# Clustering Neighborhoods in Pittsburgh for Pharmacy Location Intelligence

This is a project for my IBM Data Science Capstone on Coursera.

# Introduction

The importance of Pharmacies in neighborhoods cannot be over emphasized. About 70% of Americans are on at least one prescription drug and over 50% of Americans are on at least two prescription drugs. In some communities, Pharmacists may be the sole source of clinical advice to the people. 

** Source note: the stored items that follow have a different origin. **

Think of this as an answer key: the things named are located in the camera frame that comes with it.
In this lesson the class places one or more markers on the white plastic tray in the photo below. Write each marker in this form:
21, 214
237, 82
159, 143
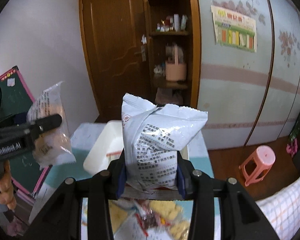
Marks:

Some experts argue that, given the widening scope of services many pharmacies are providing, including physicals, immunizations, drug counseling, sexually transmitted infection screening, other laboratory testing and even access to naloxone, the medication used to reverse opioid overdose. Pharmacies are increasingly important pieces of the national conversation around health care.

This project will focus on clustering pittsburgh neighborhoods for pharmacy location intelligence. I will be using the Foursquare API for location analysis. I will perform data mining and data preparation using required libraries such as pandas, numpy etc. I will segment and cluster neighborhoods using the k-means algorithm. The folium library will be used to visualize the neighborhoods and their respective clusters.

# Business Problem

Pittsburgh is a city in the state of Pennsylvania with a population of about 302,407(2018) and is the county seat of Allegheny. Allegheny County historically has been one of the oldest counties in the US. This emphasizes one of the importance of pharmacy in the county's neighborhood. Most seniors who have healthcare needs such as refilling their prescription may not have the opportunity of driving miles which in effect may cause them not taking their medications consistently. 

In some areas where there is demonstrable need for access to naloxone, pharmacy closures or lack thereof can frustrate treatment. A research conducted in Cook county, Illinois shows that community areas where opioid-related deaths are higher than the Chicago average are in areas where as at 2017 has one or fewer active pharmacies. “A lot of public attention focuses on insurance, but that’s not enough, even if medications are affordable, if the pharmacy isn’t accessible, they're not accessible.” Dima Qato.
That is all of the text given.